David Couch, attorney for Let Arkansas Decide, which is seeking a statewide vote on a constitutional amendment to legalize retail alcohol sales in all 75 counties, said he learned from the Arkansas secretary of state’s office that initial canvassing produced 61,000 signatures of registered voters.
The campaign needs 78,133 signatures to qualify for the November ballot, or 17,133 more.
The campaign turned in almost 85,000 signatures July 7, the product of paid canvassing that begin 30 days before. Several hundred were disqualified for facial failures and then checks for valid voters began.
The finding now means the campaign has 30 days to meet the 78,133 test. Canvassers have never stopped working on additional signatures.
About half the state is “dry,” though nearly all counties have at least one private club outlet selling alcohol by the drink. The amendment would
immediately allow on its effective date July 1, 2015 retailers to petition for beer and limited wine sales in grocery and convenience stores and also allow applications for retail liquor store permits, based on population.
Retailers are supporting the campaign, though financial contributors haven’t yet been revealed in ethics filings.
Separate campaigns to call local option elections in Faulkner, Saline and Craighead counties are being funded principally by Walmart, which has contributed $1 million so far and Kum & Go, a convenience chain, which has contributed $50,000. No word yet on how the drives went in Saline and Craighead, where petitions have been submitted to county clerks. The Faulkner canvassing continues.

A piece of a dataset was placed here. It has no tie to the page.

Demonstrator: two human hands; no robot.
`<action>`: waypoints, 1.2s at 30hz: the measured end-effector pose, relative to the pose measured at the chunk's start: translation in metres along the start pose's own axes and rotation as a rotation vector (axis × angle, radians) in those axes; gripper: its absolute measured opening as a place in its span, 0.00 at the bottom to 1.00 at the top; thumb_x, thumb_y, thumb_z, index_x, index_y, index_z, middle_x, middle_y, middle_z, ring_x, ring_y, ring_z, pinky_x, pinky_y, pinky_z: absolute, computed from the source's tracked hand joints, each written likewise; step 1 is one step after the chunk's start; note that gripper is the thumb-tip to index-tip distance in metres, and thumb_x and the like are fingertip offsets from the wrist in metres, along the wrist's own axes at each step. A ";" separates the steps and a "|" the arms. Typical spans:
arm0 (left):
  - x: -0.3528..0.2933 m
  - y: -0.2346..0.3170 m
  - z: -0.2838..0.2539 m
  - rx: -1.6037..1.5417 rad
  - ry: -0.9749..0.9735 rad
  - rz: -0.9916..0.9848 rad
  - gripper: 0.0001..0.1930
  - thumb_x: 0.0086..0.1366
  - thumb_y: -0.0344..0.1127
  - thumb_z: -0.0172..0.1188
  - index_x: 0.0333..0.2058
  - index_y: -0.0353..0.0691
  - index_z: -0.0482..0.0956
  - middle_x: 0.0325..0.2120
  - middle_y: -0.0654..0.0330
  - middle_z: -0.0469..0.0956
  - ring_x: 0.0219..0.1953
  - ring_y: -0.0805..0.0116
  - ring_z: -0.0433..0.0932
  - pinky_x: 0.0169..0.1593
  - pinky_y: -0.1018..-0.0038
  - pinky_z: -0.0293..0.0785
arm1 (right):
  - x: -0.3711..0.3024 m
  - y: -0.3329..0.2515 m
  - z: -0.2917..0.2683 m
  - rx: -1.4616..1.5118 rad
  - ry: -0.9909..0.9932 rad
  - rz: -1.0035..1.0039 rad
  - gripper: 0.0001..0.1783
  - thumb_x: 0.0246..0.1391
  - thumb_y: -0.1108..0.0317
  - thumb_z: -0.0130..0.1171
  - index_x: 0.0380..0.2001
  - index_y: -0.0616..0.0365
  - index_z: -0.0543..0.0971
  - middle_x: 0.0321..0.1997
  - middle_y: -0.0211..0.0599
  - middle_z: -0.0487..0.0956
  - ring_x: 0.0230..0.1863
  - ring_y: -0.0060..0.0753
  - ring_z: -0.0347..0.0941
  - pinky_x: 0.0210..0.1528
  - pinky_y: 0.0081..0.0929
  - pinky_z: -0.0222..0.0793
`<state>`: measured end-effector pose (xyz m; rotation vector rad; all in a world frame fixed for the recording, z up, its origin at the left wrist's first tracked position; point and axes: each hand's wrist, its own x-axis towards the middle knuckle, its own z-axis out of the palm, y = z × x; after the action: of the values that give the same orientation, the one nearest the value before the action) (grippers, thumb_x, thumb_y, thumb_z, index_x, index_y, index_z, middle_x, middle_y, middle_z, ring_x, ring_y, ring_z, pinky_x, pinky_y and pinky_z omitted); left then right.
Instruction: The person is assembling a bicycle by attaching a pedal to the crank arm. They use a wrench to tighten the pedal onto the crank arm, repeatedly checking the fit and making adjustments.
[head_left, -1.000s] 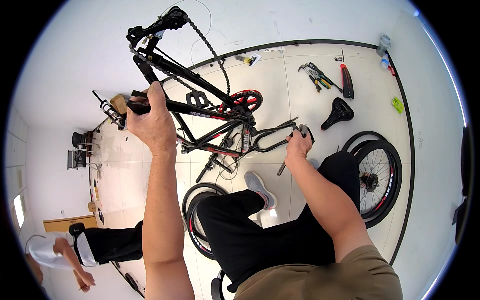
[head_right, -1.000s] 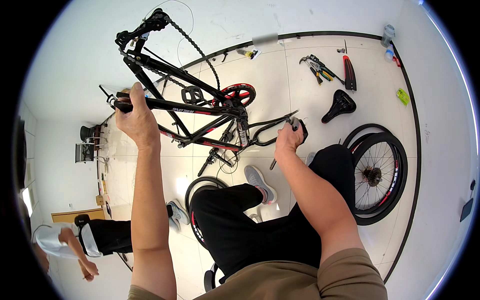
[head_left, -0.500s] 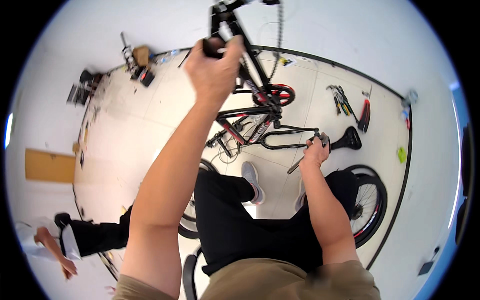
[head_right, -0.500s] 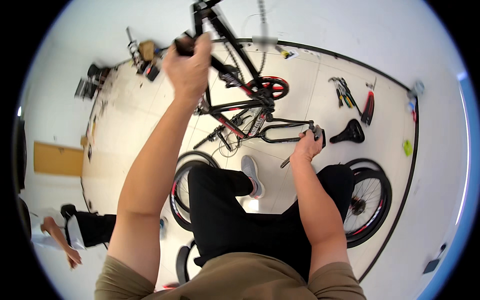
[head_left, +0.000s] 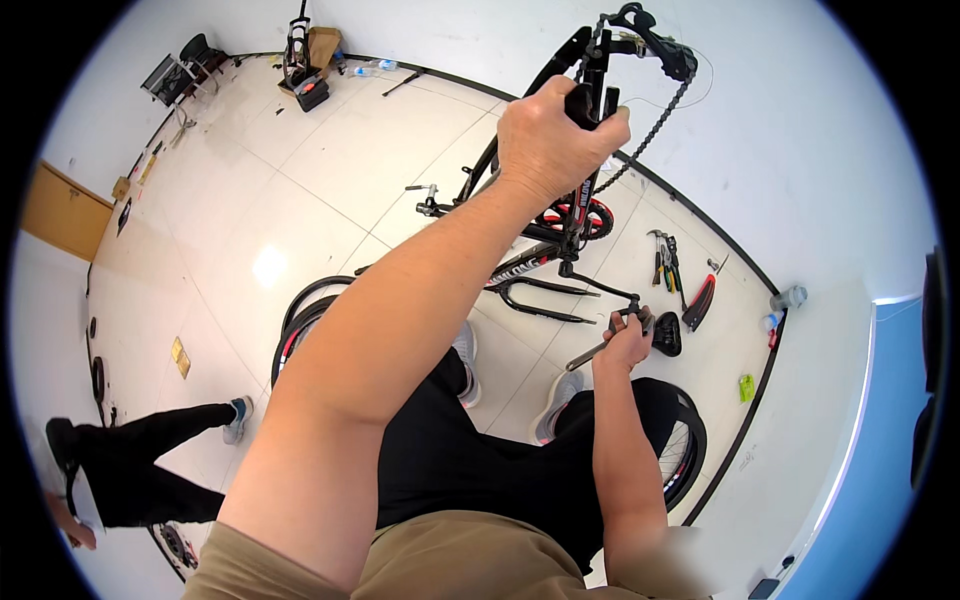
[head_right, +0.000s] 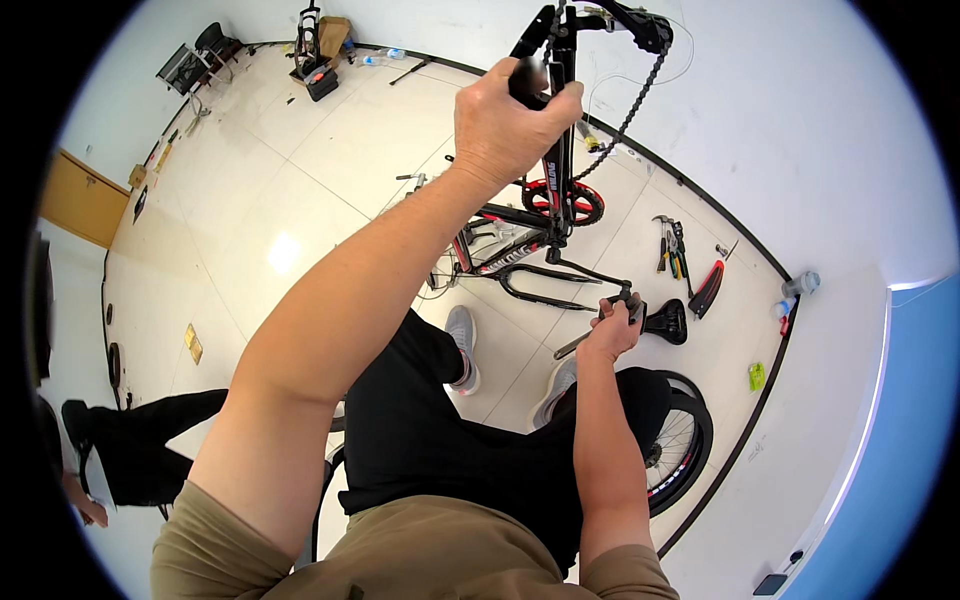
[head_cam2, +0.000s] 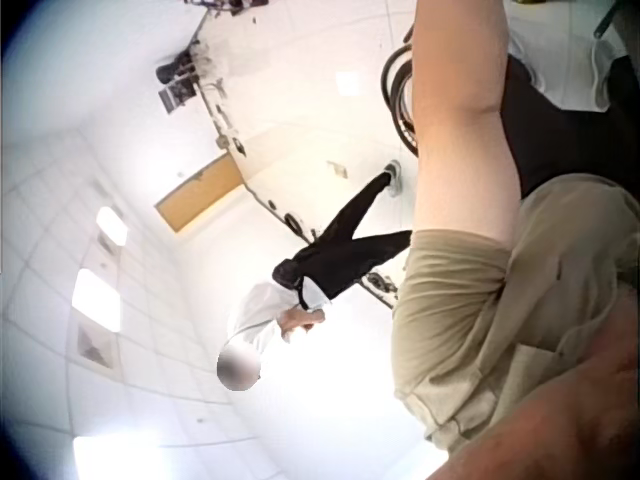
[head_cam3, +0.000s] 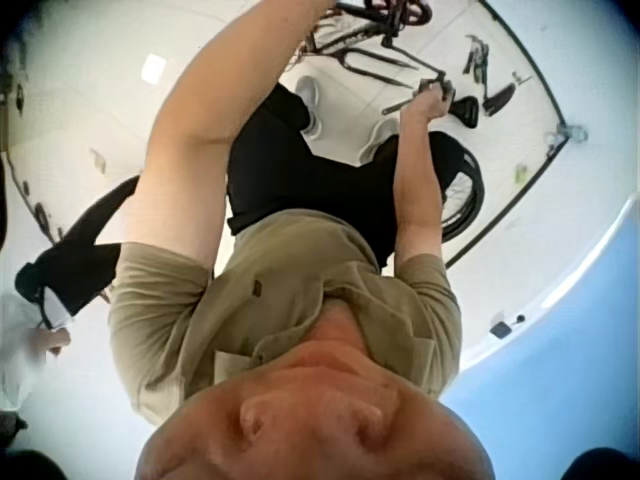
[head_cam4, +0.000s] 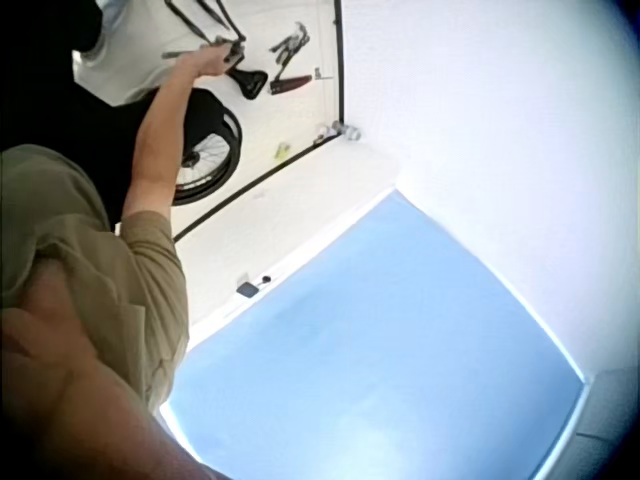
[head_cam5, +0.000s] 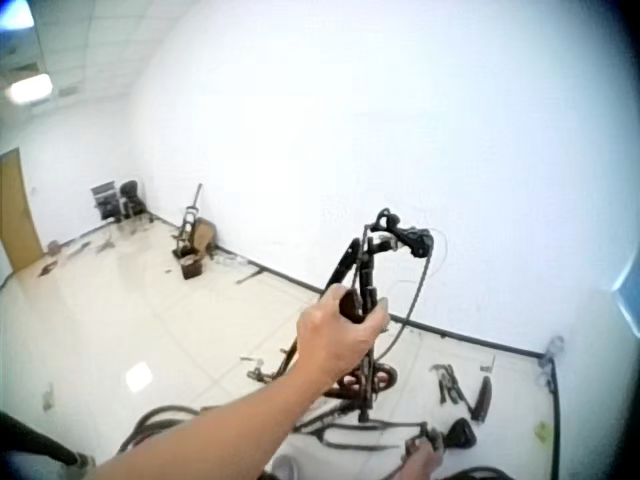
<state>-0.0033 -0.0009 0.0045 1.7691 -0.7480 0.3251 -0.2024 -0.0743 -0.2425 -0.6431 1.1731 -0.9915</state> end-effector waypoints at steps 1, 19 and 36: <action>0.001 -0.001 -0.003 0.015 0.004 0.003 0.20 0.50 0.49 0.70 0.25 0.35 0.77 0.17 0.60 0.79 0.20 0.68 0.78 0.32 0.73 0.78 | 0.006 0.004 0.000 -0.022 -0.029 -0.012 0.23 0.60 0.72 0.51 0.59 0.53 0.70 0.45 0.32 0.76 0.33 0.23 0.78 0.21 0.21 0.62; -0.011 -0.001 0.000 -0.095 0.075 0.126 0.18 0.47 0.40 0.71 0.30 0.36 0.73 0.15 0.54 0.77 0.20 0.53 0.79 0.27 0.63 0.76 | -0.006 0.000 -0.016 -0.188 -0.007 -0.110 0.18 0.64 0.67 0.50 0.55 0.57 0.74 0.45 0.31 0.80 0.40 0.21 0.79 0.27 0.18 0.60; -0.004 0.008 0.002 -0.052 -0.018 -0.013 0.18 0.54 0.44 0.72 0.28 0.34 0.76 0.15 0.65 0.75 0.19 0.80 0.70 0.27 0.78 0.72 | -0.035 0.015 -0.011 -0.079 -0.084 -0.241 0.21 0.61 0.74 0.53 0.59 0.57 0.73 0.48 0.35 0.78 0.41 0.24 0.73 0.42 0.22 0.63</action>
<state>-0.0115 -0.0024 0.0074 1.7293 -0.7516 0.2788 -0.2109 -0.0354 -0.2430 -0.8965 1.0818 -1.1128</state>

The secretary of state office is still in the process of reviewing the 64,000 signatures it said survived a facial review of a petition for an initiated act to increase the minimum wage. That measure needs 62,507 signatures of registered voters to make the ballot. At the alcohol campaign’s failure rate of roughly 72 percent, it will need 16,000 more signatures to qualify. That canvassing is now in progress, too, a supporter told me. The minimum wage campaign has hoped for a higher rate of valid signatures because its canvassers went door-to-door for signatures, rather than relying heavily on heavily trafficked places such as Walmarts.